There are moments I forget, though, because since my mom wasn’t a part of my daily life for most of my adulthood it is very easy for me to pick up the phone to call her. With the phone in my hand, the crippling realization will often bring me to my own knees. The jigsaw puzzle that is my mind is permanently missing a piece, like it was shoved under the couch three houses ago, but the box is still on the shelf. You can’t throw away a puzzle you’ve been working on that long even if there’s always going to be a hole in it.
In retrospect, I should have sold my car when my mother died, because I did not realize that I would not be a capable driver for a long time to come. Studies have shown that distracted driving is sometimes worse than having a few drinks. Although I couldn’t have blamed my accident on distracted driving that day, I often non-maliciously cut people off or had a near miss because I just didn’t see them…. and if I’d had a wreck with actual people, my mother’s death would have just been seen as an excuse if their parents were still alive, because they would not have known what a permanent daze it causes, and how you don’t even realize it at the time. I liken it to breaking a bone and being more likely to break another one because you’re off-kilter. You don’t realize your capacity for extra disaster, but it happens. There’s no way to avoid being clumsy on crutches.
I am thankful that I have been alone through this process, because extra disaster could have been emotional. I couldn’t hurt anyone because I wouldn’t interact…. or at least, not enough to move past small talk. I began hiding my grief, because I couldn’t stand That Look.™ If you’ve ever lost anyone close to you, you’ll know exactly what I mean. The moment the subject of your parent or parents’ death comes up, the air changes and awkward becomes onomatopoeia. People don’t know what to say, are afraid of saying the wrong thing, and without meaning to, you’ve sucked the life out of the conversation. Death is gravity’s rainbow, the verbal parabolic trajectory of a missile that launches without warning.
Me: My mom used to X.
Them: Oh, how is your mom? I haven’t seen her in ages.
Me: She died about a year ago.
Them: ………………….
And like that, the whistle with Doppler effect begins.
There’s just no way around it. You can’t just say she’s fine and move on for avoidance, because first of all, it’s a lie, and second of all, I don’t want to have to deal with why didn’t you tell me?

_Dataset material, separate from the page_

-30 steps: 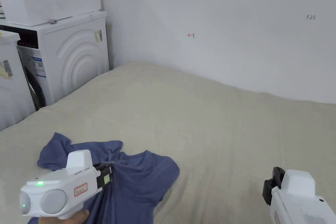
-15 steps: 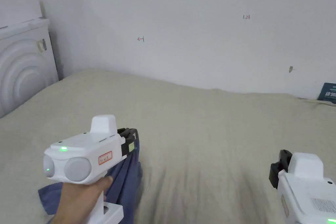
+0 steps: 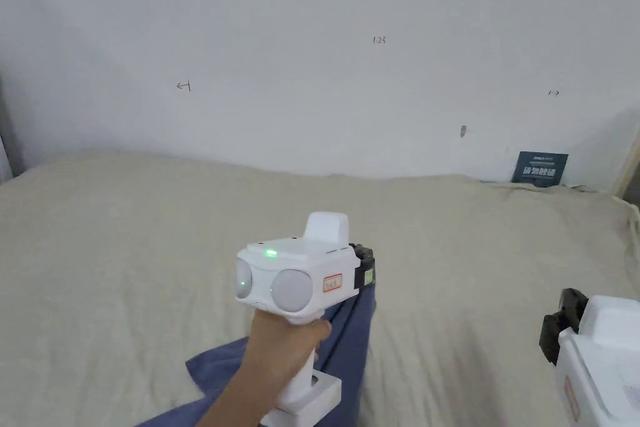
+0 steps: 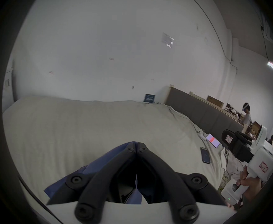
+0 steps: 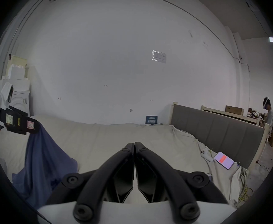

Because I wanted to keep having a normal conversation is not a valid answer. For me, the answer has been in avoiding all conversation. It doesn’t work for everyone. Some people are verbal processors, and I can’t say that I’m not…. but it’s a different kind of thing to process in writing without expecting or necessarily wanting a response. I only have to keep up my end of the conversation, and I’ve been good company so far.
Or at least, that’s what I tell myself as I see the train arriving.